Now that we have the foundations out of the way let’s move onto the five elements we can leverage to make a clickable stream title.
What Elements Make a Compelling Stream Title?
Every person on the planet loves numbers. I’m not talking about financial ledgers and spreadsheets. I’m talking about the actual numbers from 1 to 10. Content and marketing agencies have been using numbers for decades to get people to buy products and services.
Having a number in your title can easily set your stream apart from someone doing the same content as you.
Here are some examples:
“Rank 2 Widowmaker Player Making Big Plays”
“Taking Down 3 of The Toughest Bosses Blindfolded”
“0 Hits Taken Run”
Imagine these titles without their numbers and ask yourself which one looks more compelling.
People love free stuff, and the same goes for stream viewers. The prospect of something free so compels human beings, they’ll gladly take useless trinkets and booklets from anyone handing them out. Just ask the swag hunters at gaming conventions.
You’re likely already familiar with the giveaway strategy, but you can’t always shell out money for prizes. You can give your viewers other free things as rewards for contests and other events, though. Some fun ideas include playing with viewers, being a moderator for a day or even gifting some emotes, art or merch. Let’s see how one of the above titles shapes out:
“Rank 2 Widowmaker Playing with Subs All Stream”
Now, you’ve got two value propositions for your viewers.
If there’s one thing you, me, and the rest of humanity crave besides free stuff, it’s novelty. We’re always looking for something new to experience and consume. This is why there are so many ups and downs in the content creation game.

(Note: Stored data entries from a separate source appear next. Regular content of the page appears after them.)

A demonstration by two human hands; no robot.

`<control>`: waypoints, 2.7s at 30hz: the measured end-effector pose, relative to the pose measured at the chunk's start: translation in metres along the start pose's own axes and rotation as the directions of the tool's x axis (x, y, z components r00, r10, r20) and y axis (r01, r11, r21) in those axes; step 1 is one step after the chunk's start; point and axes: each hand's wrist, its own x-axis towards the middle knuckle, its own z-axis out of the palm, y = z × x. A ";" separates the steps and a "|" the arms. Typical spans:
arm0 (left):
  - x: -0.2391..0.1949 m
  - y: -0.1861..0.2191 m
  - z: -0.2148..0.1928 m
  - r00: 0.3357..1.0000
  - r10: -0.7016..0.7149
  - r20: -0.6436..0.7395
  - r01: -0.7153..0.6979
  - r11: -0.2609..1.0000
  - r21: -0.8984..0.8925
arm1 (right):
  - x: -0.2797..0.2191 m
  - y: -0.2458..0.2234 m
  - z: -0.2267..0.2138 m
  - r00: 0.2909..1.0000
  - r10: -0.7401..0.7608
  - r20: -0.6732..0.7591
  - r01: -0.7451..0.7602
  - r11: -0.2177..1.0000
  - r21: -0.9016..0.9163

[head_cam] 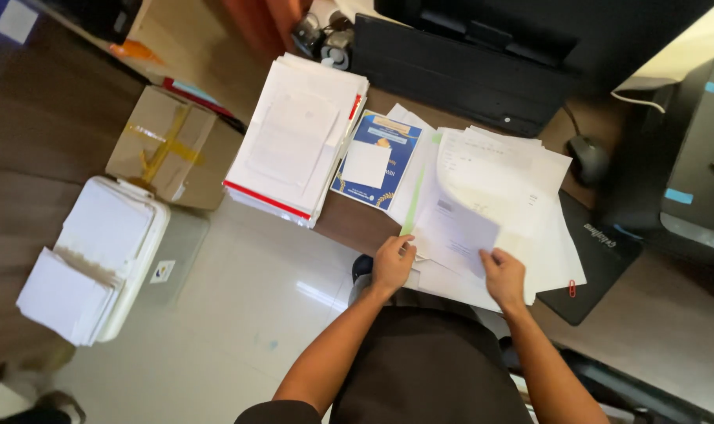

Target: The person sorts through a large pile of papers on a desk, separating them into different stacks. They handle various documents, including blank sheets, printed forms, and a red-covered booklet, organizing them by hand.

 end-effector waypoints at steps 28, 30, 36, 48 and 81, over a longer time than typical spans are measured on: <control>0.009 0.048 0.003 0.597 0.692 0.406 -0.802 0.505 0.318 | 0.001 -0.014 -0.176 0.680 -0.348 -0.645 0.547 0.827 0.131; 0.010 0.054 0.003 0.589 0.722 0.365 -0.808 0.514 0.287 | -0.002 -0.021 -0.179 0.665 -0.371 -0.648 0.555 0.826 0.097; 0.007 0.062 0.007 0.601 0.724 0.339 -0.799 0.555 0.231 | -0.009 -0.035 -0.177 0.578 -0.533 -0.618 0.594 0.794 -0.129; 0.009 0.054 -0.003 0.657 0.670 0.346 -0.747 0.641 0.176 | -0.025 -0.110 -0.148 0.523 -0.846 -0.107 0.763 0.520 -0.383; 0.085 -0.018 -0.044 0.432 0.462 0.774 -0.859 0.472 0.198 | -0.086 -0.077 -0.073 0.565 0.209 -0.798 0.391 0.783 0.483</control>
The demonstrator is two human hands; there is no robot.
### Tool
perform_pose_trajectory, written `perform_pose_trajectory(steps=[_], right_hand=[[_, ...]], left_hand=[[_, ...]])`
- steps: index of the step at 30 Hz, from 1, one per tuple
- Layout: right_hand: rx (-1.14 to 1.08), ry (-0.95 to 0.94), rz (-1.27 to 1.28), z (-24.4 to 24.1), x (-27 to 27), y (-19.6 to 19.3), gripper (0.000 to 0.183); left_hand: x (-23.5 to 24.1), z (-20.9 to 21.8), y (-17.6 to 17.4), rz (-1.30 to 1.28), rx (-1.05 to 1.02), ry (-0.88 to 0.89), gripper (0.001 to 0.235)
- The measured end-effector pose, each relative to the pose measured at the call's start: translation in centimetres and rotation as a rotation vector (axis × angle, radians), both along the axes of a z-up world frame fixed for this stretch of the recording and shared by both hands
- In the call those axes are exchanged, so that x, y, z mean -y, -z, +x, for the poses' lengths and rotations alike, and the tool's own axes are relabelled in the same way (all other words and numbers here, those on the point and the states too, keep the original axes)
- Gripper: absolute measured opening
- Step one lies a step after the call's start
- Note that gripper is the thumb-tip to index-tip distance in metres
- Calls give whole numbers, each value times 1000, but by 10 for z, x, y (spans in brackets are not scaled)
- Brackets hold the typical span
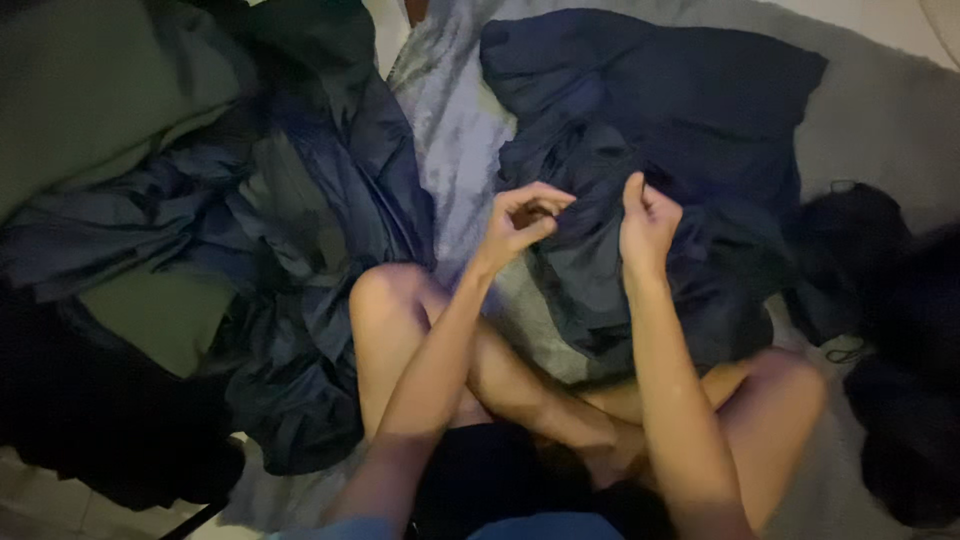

Of course, novelty doesn’t mean the next big new idea or concept. It simply has to be either different from other channels in your space, or it could be the tension borne from the unknown. So let’s look at our evolving title in two different ways:
“Rank 2 Widowmaker on a Guitar Hero Controller Playing w/ Subs”
“Rank 2 Widowmaker Playing w/ Subs Doing 50 Squats for Every Loss”
The first is a crazy prospect that likely no other pro player in the same space is doing. The second title has tension because your viewers don’t know how many times you’re going to lose – if at all!
I don’t need to tell you that we’re emotional creatures, us human folk. I’m not necessarily talking about whether the death of 5 puppies in a basket brings tears to our eyes (and if it doesn’t, you’re a monster!). I’m mainly referring to how compelled we are by other people being emotional.
By adding words that convey emotion to your title, you provide people with a story prospect. Our feelings come from the journeys we go through, whether in IRL or in a video game. These journeys can lead to compelling narrative elements such as drama and hilarity. So let’s upgrade our example title further:
“Angry Rank 2 Widowmaker Doing 50 Salty Squats for Every Loss”
There’s so much to unpack from this title, and your viewers will click to find out why you’re always so angry and torturing yourself.
This one is not a personal favorite of mine, but it does work. Especially if you’re abreast with the latest memes and pop culture, adding references to them can be a powerful tool in your title-making arsenal. In a nutshell, this makes you relatable to the majority of people who hang out on Twitch.
I’m going to do my best with this one as I’m not that great with memes but, hopefully, you’ll get the idea:
“Pikachu Face! Rank 2 Widowmaker Playing w/ Guitar Hero Controller!”
My feeble attempt at using a meme aside, using these 5 elements will help you craft compelling titles that viewers will find intriguing enough to check out. Remember to keep things ethical and avoid clickbait.